3 Preproc
The Preproc module provides:
- Summary of your data: this is the output of the rtemis
check_data()
function - Extensive options for data preprocessing: preprocessing is performed using the rtemis
preprocess()
command.
Hover over any preprocess option on the right menu to display a tooltip with the corresponding description.
The following operations are available:
- Data Cleaning
- Remove constants
- Remove duplicates
- Batch Type Conversions, i.e. convert all columns of a type to another type
- Character to factor
- Logical to factor
- Integer to numeric
- Convert all variables with up to a particular number of unique values to factor This can be very useful on a dataset that has not been cleaned yet. For example, if sex is recorded as 1,2 and race is recorded with integers 1-6, setting this to 6 will convert both to factors.

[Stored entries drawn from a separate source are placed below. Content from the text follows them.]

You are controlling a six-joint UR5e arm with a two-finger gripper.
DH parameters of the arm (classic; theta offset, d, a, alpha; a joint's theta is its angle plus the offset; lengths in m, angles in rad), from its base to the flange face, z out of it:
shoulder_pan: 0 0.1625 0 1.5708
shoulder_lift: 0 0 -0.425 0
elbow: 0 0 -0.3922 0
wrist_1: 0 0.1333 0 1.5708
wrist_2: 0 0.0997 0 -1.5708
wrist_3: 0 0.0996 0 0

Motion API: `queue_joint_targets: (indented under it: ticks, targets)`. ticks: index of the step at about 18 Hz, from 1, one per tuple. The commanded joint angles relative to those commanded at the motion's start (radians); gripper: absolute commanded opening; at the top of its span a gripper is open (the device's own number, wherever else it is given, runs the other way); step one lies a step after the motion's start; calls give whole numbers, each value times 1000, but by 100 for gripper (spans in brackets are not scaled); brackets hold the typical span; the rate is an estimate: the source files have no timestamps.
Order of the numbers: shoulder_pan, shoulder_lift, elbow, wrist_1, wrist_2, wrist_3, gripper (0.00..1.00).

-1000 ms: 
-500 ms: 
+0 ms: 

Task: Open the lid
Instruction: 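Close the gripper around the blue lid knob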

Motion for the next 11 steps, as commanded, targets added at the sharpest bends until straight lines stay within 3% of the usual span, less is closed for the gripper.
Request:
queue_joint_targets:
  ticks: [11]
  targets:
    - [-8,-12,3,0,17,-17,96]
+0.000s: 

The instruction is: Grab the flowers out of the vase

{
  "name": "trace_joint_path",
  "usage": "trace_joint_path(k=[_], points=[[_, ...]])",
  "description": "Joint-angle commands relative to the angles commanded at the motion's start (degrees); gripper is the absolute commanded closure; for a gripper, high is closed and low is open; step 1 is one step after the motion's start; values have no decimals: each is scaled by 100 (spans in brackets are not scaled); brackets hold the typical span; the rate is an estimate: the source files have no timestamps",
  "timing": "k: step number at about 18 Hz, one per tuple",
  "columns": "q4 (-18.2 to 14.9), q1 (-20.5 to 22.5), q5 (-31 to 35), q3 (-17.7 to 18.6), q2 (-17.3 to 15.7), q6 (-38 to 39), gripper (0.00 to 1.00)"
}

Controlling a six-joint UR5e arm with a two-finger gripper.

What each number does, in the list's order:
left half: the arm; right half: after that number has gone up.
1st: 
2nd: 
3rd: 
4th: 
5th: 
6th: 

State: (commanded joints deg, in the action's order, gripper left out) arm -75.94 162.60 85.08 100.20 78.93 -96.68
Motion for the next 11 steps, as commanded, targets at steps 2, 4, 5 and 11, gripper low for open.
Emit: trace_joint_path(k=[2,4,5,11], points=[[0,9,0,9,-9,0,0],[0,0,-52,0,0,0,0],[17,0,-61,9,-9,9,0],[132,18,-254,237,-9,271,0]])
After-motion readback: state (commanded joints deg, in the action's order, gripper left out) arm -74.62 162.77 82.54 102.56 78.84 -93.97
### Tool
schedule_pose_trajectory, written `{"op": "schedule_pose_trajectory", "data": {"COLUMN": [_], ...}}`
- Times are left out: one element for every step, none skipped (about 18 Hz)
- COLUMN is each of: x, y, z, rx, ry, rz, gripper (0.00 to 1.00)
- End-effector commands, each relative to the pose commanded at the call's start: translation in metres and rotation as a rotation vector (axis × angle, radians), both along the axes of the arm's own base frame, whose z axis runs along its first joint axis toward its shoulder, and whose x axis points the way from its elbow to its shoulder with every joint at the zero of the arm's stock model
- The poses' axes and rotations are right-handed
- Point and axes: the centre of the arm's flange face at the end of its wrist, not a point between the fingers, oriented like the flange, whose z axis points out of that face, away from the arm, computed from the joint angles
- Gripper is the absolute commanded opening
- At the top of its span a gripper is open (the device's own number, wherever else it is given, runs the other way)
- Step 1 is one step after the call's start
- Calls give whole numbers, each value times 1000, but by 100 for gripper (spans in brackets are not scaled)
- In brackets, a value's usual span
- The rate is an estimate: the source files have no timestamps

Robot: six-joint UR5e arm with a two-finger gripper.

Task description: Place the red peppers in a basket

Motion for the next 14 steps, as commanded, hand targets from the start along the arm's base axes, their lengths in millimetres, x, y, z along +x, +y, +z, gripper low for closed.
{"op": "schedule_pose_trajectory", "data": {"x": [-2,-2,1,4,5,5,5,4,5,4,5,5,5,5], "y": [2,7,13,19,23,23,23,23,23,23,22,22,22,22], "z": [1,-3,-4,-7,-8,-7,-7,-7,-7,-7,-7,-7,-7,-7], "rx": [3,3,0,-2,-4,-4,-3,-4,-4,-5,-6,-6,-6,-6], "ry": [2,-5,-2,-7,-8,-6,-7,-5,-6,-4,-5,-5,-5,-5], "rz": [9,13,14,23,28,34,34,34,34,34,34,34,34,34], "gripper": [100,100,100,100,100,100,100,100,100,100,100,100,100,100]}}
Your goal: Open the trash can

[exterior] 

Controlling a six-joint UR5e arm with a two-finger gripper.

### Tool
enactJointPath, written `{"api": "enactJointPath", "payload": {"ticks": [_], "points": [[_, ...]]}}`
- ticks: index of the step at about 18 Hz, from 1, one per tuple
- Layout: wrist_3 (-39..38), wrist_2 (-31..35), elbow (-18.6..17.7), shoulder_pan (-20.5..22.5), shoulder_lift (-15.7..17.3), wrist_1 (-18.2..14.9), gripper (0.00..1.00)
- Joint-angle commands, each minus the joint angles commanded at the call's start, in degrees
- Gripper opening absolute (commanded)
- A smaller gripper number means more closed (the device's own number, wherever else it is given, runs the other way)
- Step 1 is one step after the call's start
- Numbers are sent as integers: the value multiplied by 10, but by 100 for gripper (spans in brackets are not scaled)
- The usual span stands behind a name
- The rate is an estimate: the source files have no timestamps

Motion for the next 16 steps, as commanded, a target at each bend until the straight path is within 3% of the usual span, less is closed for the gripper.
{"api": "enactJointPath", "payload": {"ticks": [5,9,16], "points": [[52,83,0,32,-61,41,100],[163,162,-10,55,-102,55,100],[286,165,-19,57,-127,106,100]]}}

- Individual variable conversion
- Select a variable by name and convert to any type
- Handle missing data:
- Factor NA to missing: Considering all factor variables, convert missing values to a new level named “missing”. This is one way to impute categorical data
- Impute missing data: Uses iterative random forest with predictive mean matching to predict missing data from available data
- Add missingness: Add an indicator column for each variable that is being imputed indicating cases whose data was imputed
- Complete cases: keep complete cases only
- Data Transformations
- Scale numeric data: Transformed all numeric columns to have a standard deviation of 1
- Center numeric data: Transformed all numeric columns to have a mean of 0
- One-hot encode categorical: One-hot all categorical variables
- Reorder factor levels: Allows you to pick any factor in the dataset and explicitly set the order of levels. This affects the order categorical levels appear in plots, and which level is considered as the baseline in linear models.
- Delete columns: Allows removing columns from your data